I have been told by a few people that worked production on Raquel Welch’s films that she was the biggest bitch that ever lived. Just nasty, rude and demanding. One person in particular told me about the revenge the crew took out on her while filming on a Yacht.
Apparently she had a scene where she was supposed to be scuba diving along side the boat/ship whatever ya call bigggg boats. They let go of the sewage port on the ship so she was swimming in shit, poop and all that. Boy she must have been a piece of evil crap to deserve that!!!
Bing Crosby: He was so cruel to his kids that two of his son’s committed suicide!
Lucy: She was terrible! She had a rule that no one on the set was to look at her, or in other words, be caught staring at her or DARE to talk to her.
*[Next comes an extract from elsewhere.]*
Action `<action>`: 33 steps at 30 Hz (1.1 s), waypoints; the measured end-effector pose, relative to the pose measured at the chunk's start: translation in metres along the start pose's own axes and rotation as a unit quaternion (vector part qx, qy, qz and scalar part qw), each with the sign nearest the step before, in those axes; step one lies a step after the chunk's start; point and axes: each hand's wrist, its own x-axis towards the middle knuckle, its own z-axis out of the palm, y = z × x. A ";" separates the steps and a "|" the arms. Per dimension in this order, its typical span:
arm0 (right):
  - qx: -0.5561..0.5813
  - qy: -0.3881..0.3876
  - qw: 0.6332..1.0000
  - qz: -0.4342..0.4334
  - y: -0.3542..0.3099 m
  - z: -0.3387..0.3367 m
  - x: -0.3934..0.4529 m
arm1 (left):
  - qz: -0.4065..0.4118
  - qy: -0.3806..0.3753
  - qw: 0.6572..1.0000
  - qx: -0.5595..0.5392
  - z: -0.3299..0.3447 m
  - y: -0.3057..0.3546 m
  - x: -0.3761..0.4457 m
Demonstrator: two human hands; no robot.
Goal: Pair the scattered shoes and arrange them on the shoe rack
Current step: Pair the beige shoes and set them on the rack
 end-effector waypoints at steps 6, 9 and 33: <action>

I met Vivian Vance when she came to my young adult acting school in San Francisco. Vivian’s sister ran the school (Young Conservatory Theater in San Francisco.)
She said that Lucy was really jealous of any woman that looked what she perceived as better than her. Even tho Vivian Vance (this is Ethel) had a really good figure, she was forced to look super frumpy because Lucy was jealous.
Never heard of Fay, but I have heard of Cantor (I’ve enjoyed several YouTube vids of his song-and-dance numbers here’s an old vaudeville act combining song and dance with standup) – what’s his dark side?
Chico, I have read, got his name because he was a “chicken-chaser,” a womanizer. Groucho got his from his habit of keeping all his valuables in a “grouch bag,” a pouch hung from his neck. (Not an unreasonable precaution, many vaudeville performers were not above petty theft from other performers.)
I don’t know if he was a bitch to co-workers, but Errol Flynn was an even bigger womanizer than you might think. One San Francisco madam said of him, “He was the only customer I ever had who sampled all the talent, including both shifts, twice.”
Frank Fay was Barbara Stanwyck’s first husband, and he reputedly beat and otherwise abused her. Apparently par for his course.
Eddie Cantor was the most raging narcissist in a profession of raging narcissists. Supposedly the worst boss of them all. There’s a fascinating portrait of him in an old book by one of his writers, Arnold Auerbach, called Funny Men Don’t Laugh. Cantor and his head writer, David Freedman, are given pseudonyms because they’re so badly maligned in the book. The book appeared in 1965 and Cantor died in late 1964, so he might still have been alive during the writing and naming him right after his death would have looked bad.
I wouldn’t go by one memoir but I’ve read similar accounts elsewhere, enough to convince me there was a lot of truth in that portrayal.
As for Groucho, RTFT. Which is now ten years old, for those who don’t look at dates.
When my dad was ten or so, a blond kid with a square face, he was up for a part in a movie playing Richard Widmark’s son. My grandmother, herself a bit player, took him to the set for some tests. Somebody asked them to move a cable as he came through with some equipment. Within minutes they were thrown off the set by the electricians union.
AFAIK he went back to doing standup; and then had a second career as a world class professional poker player. When did he have time to wait tables as well?
I glanced at the dates and saw 2??4 and figured it was current. So then I’m reading along and then all of a sudden I notice that Ilsa_Lund posted. Ha! Ilsa hasn’t been on the dope for a decade.
Steven Segal was mentioned several times, which reminds me of the greatest apocryphal Hollywood story ever:
Steven Segal comes out of his trailer and tells a nearby PA “I just read the greatest script ever written.” The PA answers “Really? Who wrote it?”
Was it your dad who was asked to ‘move a cable’? From what I’ve gleaned over the years, there are extremely strict union rules in show biz. For example, if you are onstage doing a play and knock over a prop, you as an actor are not supposed to touch that prop at all. If you shooting a scene on a soundstage and you have to go do a scene on another soundstage, you have to be driven there. Even if it’s 100 feet away, you have to get in a vehicle and be driven to the next location. (this was years ago, maybe things are different now.)
I also will nominate Bing Crosby as monstrous. That book made him out to be so hideously cold and cruel that his admirable work in movies and music has been forever tainted for me. I don’t KNOW if it’s ‘all true’, or some is made up, or some is a fantasy of a diseased mind, but I think there’s a basis for it.